I will betroth you to Me forever; I will betroth you in righteousness and justice, in love and compassion. I will betroth you in faithfulness, and you will acknowledge the Lord.

Those are God’s words – His promise to us. Maybe that promise doesn’t capture your heart like it does mine.  Maybe you aren’t moved by verse 15 where God says we will call Him “my husband.” And maybe your heart won’t leap when you browse down to verse 23 where God says He will show love to the one He called “Not my loved one.” Maybe your heart isn’t stirred by the fact that God has called you “His people,” but I know that mine sure is. And sometimes it makes me feel like dancing.

Once Upon a Dream

Flashback into a Disney scene in Sleeping Beauty: It’s a typical fairytale set-up including the woodland creatures skittering about the beautiful forest.
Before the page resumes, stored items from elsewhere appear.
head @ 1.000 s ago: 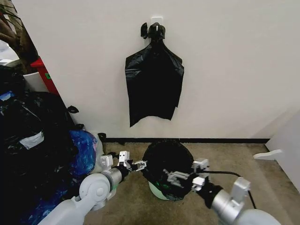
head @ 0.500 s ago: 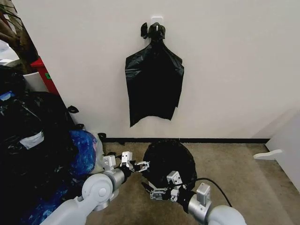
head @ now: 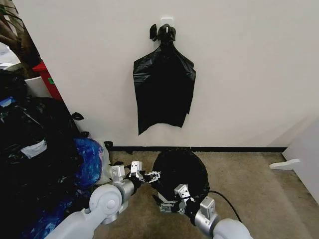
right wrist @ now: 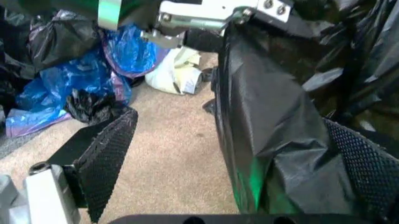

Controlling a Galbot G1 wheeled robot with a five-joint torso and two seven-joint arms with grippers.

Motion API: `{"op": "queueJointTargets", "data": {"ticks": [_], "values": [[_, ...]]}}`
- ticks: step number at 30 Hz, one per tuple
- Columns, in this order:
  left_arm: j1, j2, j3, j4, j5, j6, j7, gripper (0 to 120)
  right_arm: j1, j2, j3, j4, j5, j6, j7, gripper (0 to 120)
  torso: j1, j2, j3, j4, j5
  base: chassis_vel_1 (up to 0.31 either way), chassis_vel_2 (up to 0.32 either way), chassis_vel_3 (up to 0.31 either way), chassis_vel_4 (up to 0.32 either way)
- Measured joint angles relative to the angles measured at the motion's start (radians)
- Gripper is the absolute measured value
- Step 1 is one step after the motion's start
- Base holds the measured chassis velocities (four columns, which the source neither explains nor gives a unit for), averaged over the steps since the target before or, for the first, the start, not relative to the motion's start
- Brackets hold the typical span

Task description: Place the garbage bag over the trash bin.

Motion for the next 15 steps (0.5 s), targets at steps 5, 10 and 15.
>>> {"op": "queueJointTargets", "data": {"ticks": [5,10,15], "values": [[0.0,-0.006,-0.001,0.002,0.0,-0.002,-0.002,100,-0.001,0.002,-0.012,-0.013,-0.021,0.011,0.0,100,0.0,0.0,0.0,0.0,0.0,0.0,0.0,0.0,0.0],[-0.001,-0.013,-0.003,0.002,-0.003,-0.006,-0.007,100,-0.003,0.002,-0.035,-0.034,-0.079,0.036,-0.001,100,0.0,0.0,0.0,0.0,0.0,0.0,0.0,0.0,0.0],[-0.005,-0.014,-0.005,-0.007,-0.017,-0.007,-0.018,100,-0.003,0.001,-0.038,-0.046,-0.099,0.047,-0.004,100,0.0,0.0,0.0,0.0,0.0001,0.0,0.0,0.0,0.0]]}}
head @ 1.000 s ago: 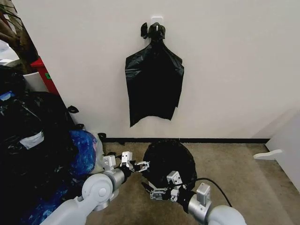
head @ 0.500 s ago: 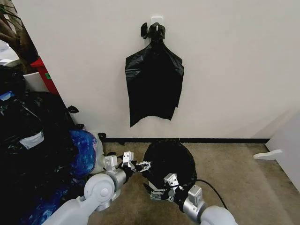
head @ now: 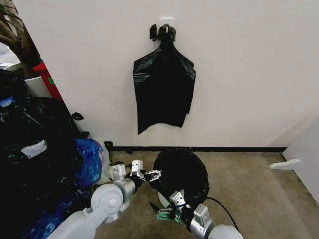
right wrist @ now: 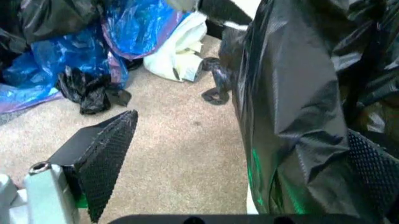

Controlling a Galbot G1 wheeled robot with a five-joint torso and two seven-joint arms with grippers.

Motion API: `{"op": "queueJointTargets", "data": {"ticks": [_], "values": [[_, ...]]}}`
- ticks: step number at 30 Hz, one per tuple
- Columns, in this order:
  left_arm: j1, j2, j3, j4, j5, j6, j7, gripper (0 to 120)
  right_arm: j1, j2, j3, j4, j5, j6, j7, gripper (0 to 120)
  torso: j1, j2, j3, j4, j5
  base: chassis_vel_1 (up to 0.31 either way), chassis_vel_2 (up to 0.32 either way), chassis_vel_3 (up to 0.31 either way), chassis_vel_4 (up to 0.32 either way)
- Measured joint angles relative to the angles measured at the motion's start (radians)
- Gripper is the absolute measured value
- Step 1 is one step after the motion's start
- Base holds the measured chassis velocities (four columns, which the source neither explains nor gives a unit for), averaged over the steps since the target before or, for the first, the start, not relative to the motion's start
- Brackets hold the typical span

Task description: Place the garbage bag over the trash bin.

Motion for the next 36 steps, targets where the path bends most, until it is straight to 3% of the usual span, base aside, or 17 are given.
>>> {"op": "queueJointTargets", "data": {"ticks": [21,36], "values": [[-0.005,-0.003,-0.007,-0.035,-0.024,-0.017,-0.033,100,-0.014,-0.003,-0.004,-0.011,-0.056,0.02,-0.006,100,0.0,0.0,0.0,0.0,0.0001,0.0,0.0,0.0,0.0],[0.028,0.036,-0.095,-0.086,-0.022,-0.015,-0.003,100,-0.05,-0.014,0.105,0.153,0.092,0.012,0.03,100,0.0,0.0,0.0,-0.0001,0.0,0.0,0.0,0.0,0.0]]}}
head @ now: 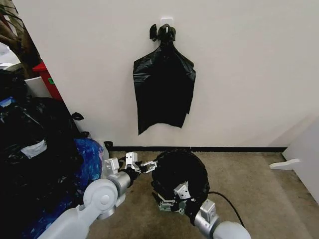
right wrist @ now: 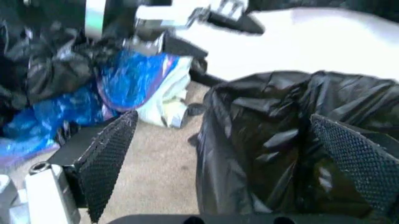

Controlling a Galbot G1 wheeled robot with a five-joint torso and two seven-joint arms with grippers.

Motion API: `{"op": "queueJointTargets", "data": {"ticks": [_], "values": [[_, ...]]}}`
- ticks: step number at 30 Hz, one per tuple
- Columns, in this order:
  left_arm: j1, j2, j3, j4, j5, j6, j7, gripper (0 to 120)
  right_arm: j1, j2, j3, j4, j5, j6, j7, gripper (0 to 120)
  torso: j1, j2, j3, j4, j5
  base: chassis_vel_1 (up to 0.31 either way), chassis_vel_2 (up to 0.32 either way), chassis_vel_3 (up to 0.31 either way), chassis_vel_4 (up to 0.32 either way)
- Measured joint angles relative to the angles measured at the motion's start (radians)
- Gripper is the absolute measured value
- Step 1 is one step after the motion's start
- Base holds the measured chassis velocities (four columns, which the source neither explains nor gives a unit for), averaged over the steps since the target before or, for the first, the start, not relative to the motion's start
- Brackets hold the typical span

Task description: Place the garbage bag over the trash bin.

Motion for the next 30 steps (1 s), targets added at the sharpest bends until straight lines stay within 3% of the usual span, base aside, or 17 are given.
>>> {"op": "queueJointTargets", "data": {"ticks": [14,25,30], "values": [[0.037,-0.012,0.0,0.004,0.0,-0.006,0.004,100,-0.03,0.029,0.096,0.08,0.076,-0.004,0.007,100,0.0,0.0,0.0,0.0001,0.0001,0.0,0.0,0.0,0.0],[0.021,-0.046,0.013,0.152,0.014,-0.008,0.061,100,-0.048,0.031,0.122,0.088,0.084,-0.005,-0.003,100,0.0,0.0,0.0,0.0002,0.0,0.0,0.0,0.0,0.0],[0.022,-0.049,0.016,0.178,0.031,-0.006,0.084,100,-0.044,0.028,0.122,0.089,0.09,-0.008,0.0,100,0.0,0.0,0.0,0.0002,0.0,0.0,0.0,0.0,0.0]]}}
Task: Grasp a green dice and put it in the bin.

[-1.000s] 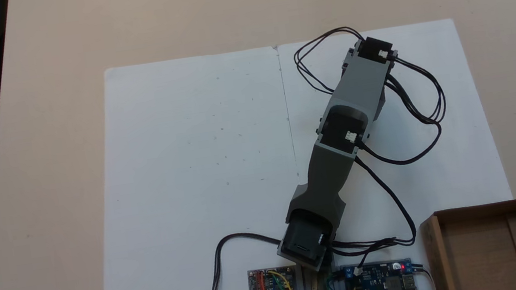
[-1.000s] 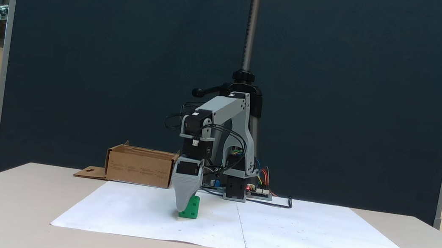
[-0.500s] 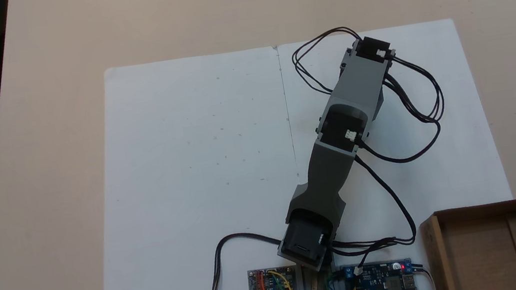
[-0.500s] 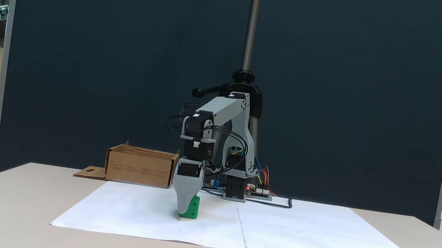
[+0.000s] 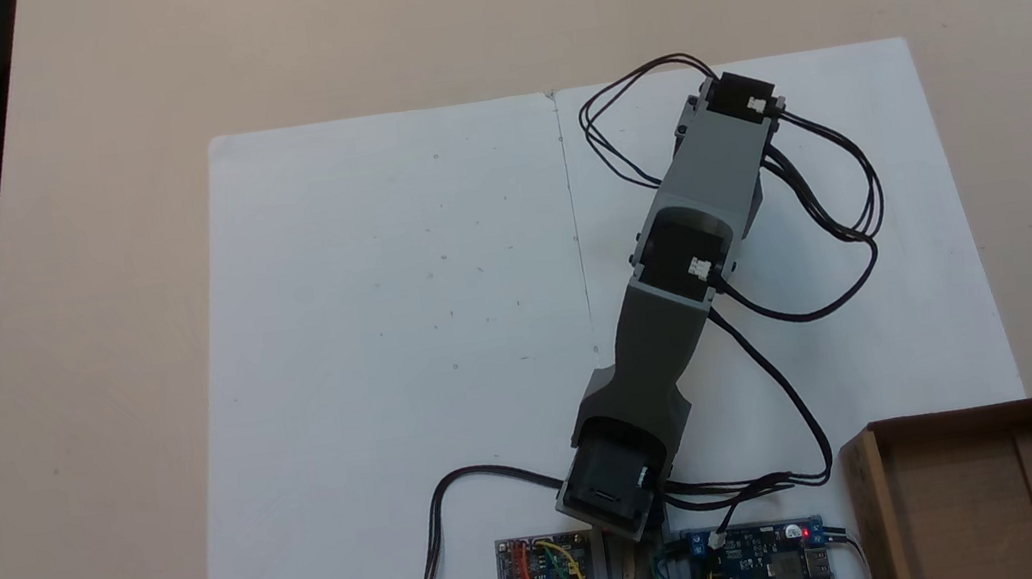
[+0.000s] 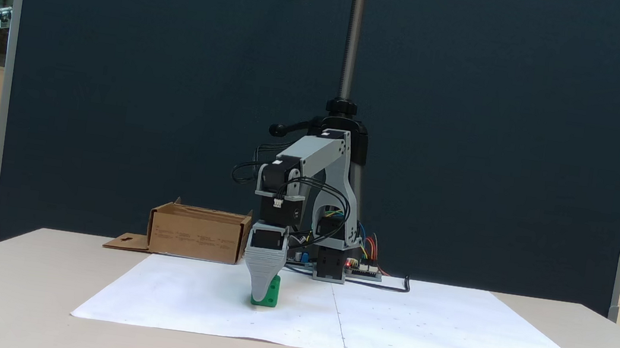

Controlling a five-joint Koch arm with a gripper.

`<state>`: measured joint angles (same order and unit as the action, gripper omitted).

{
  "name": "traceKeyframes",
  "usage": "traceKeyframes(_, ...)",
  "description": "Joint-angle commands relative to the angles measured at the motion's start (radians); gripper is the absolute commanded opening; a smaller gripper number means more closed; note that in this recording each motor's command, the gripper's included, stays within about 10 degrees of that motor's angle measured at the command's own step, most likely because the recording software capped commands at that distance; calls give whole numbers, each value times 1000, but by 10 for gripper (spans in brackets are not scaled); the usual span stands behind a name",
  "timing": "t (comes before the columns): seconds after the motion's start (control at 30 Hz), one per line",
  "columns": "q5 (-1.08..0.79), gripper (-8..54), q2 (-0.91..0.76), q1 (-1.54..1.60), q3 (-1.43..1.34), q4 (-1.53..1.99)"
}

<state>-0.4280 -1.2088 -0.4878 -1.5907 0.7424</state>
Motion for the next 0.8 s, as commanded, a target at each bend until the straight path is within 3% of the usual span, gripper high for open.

Lost in a world that is entirely her own, our fairytale heroine reflects on a dream she had recently experienced. And since this is a Disney film, of course it came out in the form of a song.

I know you
I walked with you once upon a dream
I know you
The gleam in your eyes is so familiar a gleam
Yes, I know it’s true
that visions are seldom all they seem
But if I know you, I know what you’ll do
You’ll love me at once
the way you did once upon a dream

As she’s vocalizing and dancing about to the memory of a dream, her song is suddenly joined by a masculine voice, strong arms wrapping around her waist as her Prince materializes before her eyes. She melts into his embrace and they dance as one, both enraptured by the same dream. It’s so charming, so romantic, so… perfect. This is one of those scenes that elicits the statement: “Walt Disney gave me unrealistic expectations of men.”
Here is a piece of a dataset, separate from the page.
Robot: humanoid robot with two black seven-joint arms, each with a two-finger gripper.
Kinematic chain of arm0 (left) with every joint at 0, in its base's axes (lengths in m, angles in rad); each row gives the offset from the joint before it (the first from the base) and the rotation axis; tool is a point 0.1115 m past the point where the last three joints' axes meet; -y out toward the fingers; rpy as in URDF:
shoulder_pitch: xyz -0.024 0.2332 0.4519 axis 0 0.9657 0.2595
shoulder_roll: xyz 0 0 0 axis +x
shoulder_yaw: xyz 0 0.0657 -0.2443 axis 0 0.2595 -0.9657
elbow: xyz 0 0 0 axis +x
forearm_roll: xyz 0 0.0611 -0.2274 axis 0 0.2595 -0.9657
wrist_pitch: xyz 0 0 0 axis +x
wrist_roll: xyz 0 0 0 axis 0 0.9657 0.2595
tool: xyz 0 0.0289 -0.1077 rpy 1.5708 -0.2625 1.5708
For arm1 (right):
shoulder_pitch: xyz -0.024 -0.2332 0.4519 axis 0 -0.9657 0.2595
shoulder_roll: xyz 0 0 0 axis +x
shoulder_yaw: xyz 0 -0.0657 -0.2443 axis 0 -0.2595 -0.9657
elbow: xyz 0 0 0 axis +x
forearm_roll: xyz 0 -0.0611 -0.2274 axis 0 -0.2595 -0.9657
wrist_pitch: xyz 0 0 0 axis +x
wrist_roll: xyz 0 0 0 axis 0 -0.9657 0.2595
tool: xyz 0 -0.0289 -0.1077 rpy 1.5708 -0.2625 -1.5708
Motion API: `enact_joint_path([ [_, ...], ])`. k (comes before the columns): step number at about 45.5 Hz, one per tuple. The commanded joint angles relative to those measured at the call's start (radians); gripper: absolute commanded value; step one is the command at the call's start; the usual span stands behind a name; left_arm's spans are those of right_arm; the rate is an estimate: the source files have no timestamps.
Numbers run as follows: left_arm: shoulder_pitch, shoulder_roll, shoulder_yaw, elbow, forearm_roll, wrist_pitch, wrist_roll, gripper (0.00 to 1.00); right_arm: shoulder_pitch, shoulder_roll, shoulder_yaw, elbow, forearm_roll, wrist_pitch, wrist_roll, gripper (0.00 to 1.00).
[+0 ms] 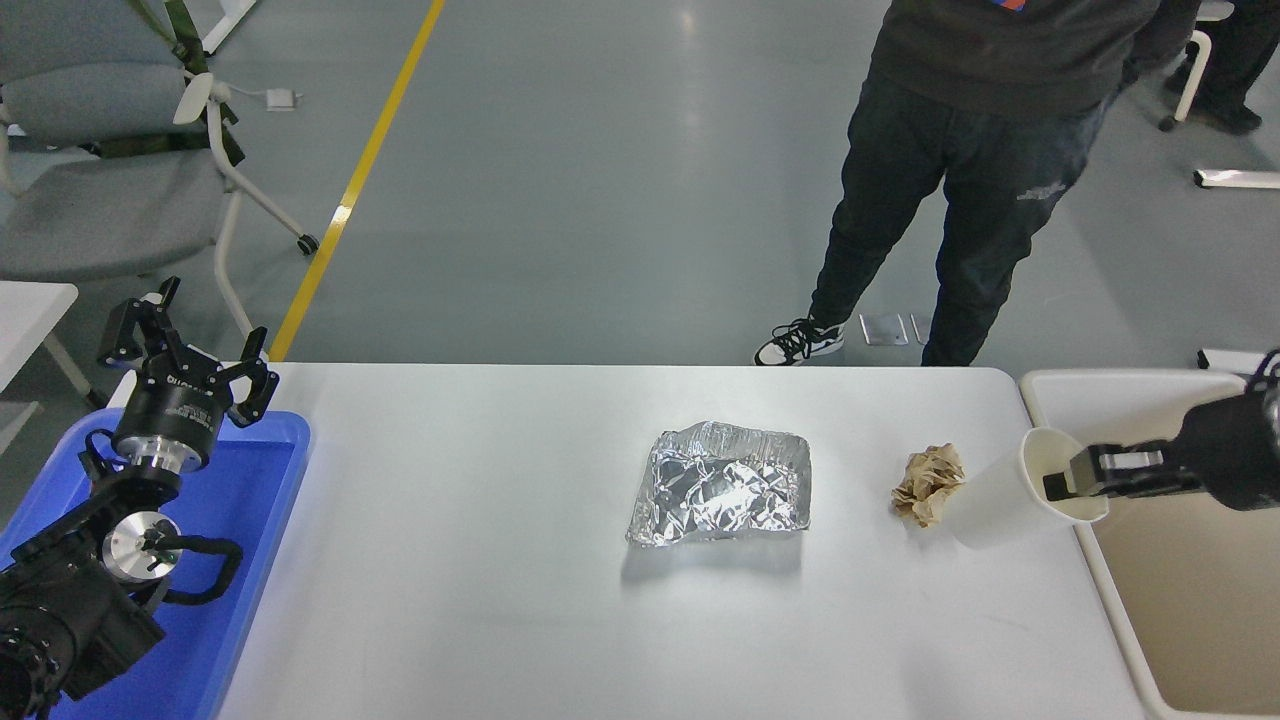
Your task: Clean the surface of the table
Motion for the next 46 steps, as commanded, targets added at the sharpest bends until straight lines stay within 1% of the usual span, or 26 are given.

Now, I’m pretty sure Walt Disney didn’t set out to crush the hopes of young women everywhere. I know he was an advocate of dreaming big, but I don’t think his intention was to set us up for disappointment. I think it’s our own skewed perspectives that are breaking our hearts. Fairytales weren’t meant to be realistic. I mean, come on, Sleeping Beauty, fairies, magic spells… When’s the last time you pricked your finger on a spindle and fell asleep for a hundred years? And would you really want to watch the movie if Prince Charming had simply walked up to her in that moment and said, “Hey, you’re kind of cute. Want to go out?” Whoo. Exciting.
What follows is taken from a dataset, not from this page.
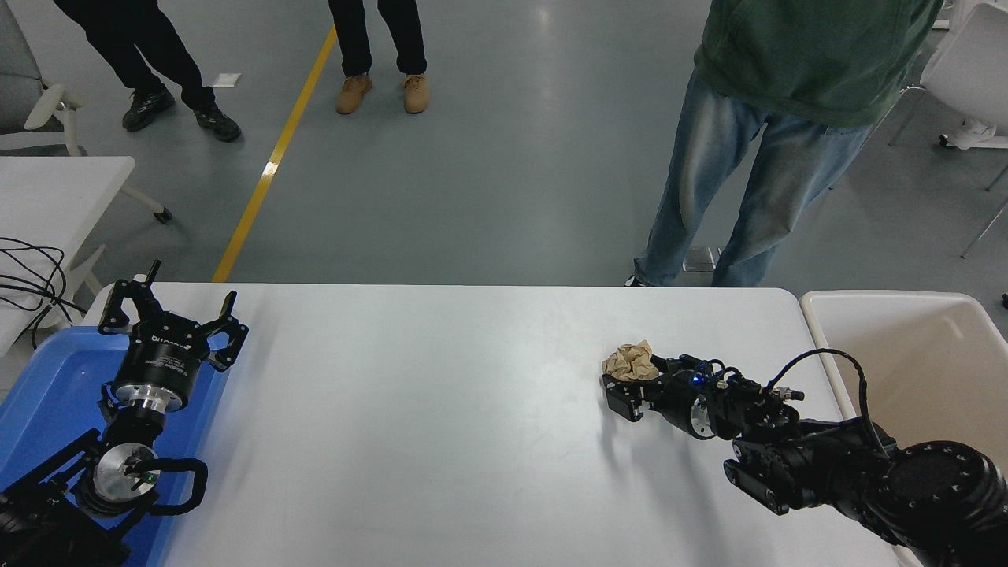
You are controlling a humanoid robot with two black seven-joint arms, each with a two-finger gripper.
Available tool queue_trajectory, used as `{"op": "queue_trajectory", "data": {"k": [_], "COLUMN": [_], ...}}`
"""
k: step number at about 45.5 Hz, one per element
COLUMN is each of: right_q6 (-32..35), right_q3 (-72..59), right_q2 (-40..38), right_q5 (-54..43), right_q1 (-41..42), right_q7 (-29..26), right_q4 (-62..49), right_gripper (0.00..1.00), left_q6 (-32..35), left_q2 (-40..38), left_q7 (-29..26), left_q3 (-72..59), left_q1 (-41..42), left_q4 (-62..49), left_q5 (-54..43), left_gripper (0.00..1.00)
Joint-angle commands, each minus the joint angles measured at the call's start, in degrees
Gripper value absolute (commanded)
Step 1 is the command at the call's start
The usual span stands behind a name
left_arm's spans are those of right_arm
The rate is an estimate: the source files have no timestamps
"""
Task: Clean the table surface
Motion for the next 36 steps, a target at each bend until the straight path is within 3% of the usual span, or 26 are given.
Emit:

Let’s be honest with ourselves for a minute. We’ve taken fairytales to a level they were never meant to achieve. Stop blaming Disney for your heartaches, leave Prince Charming in your dreams, and live as if you believed your life was meant for something far greater.

A Time To…

I think the one thing that is most harmful to single women who hope to be married one day is that horrible word called “timing.” We rush into unhealthy relationships because we don’t want to wait, or because we think we are ready, when in truth, we are not. I’ve come to learn that even good things can be bad things when done in the wrong timing.

I recently finished the book Lies Young Women Believe by Nancy Leigh DeMoss and Dannah Gresh. Aside from revealing some hurtful lies in a candid, compassionate manner, this book made me question something I had never really thought about before. Nancy and Dannah surmised that the tree that caused mankind’s downfall was probably meant for good… if Adam and Eve would have waited for God’s timing to enjoy the fruit. But they didn’t wait. And instead of enjoying the blessing that could have been, mankind was faced with a terrible curse. That my friend, is what is happening to us. We’re rushing ahead of God’s timing and turning relationships (which are a good thing) into a bad thing.

Ecclesiastes chapter 3 tells us that there is a time for everything – a time to be born and a time to die, a time to plant and a time to uproot, a time to kill and a time to heal, a time to tear down and a time to build, a time to weep and a time to laugh, a time to mourn and a time to dance… and so on. There is a time to be in a relationship and there is a time to embrace singleness. Don’t rush God’s timing. Don’t think that He is wrong. It may just be that He has a blessing beyond imagination waiting just around the corner. One day it will be time to dance with your husband, but until that day, enjoy the freedom of dancing to your own rhythm.

No matter what else may be eluding your grasp, there is one thing that never goes out of season… Now is the time to live.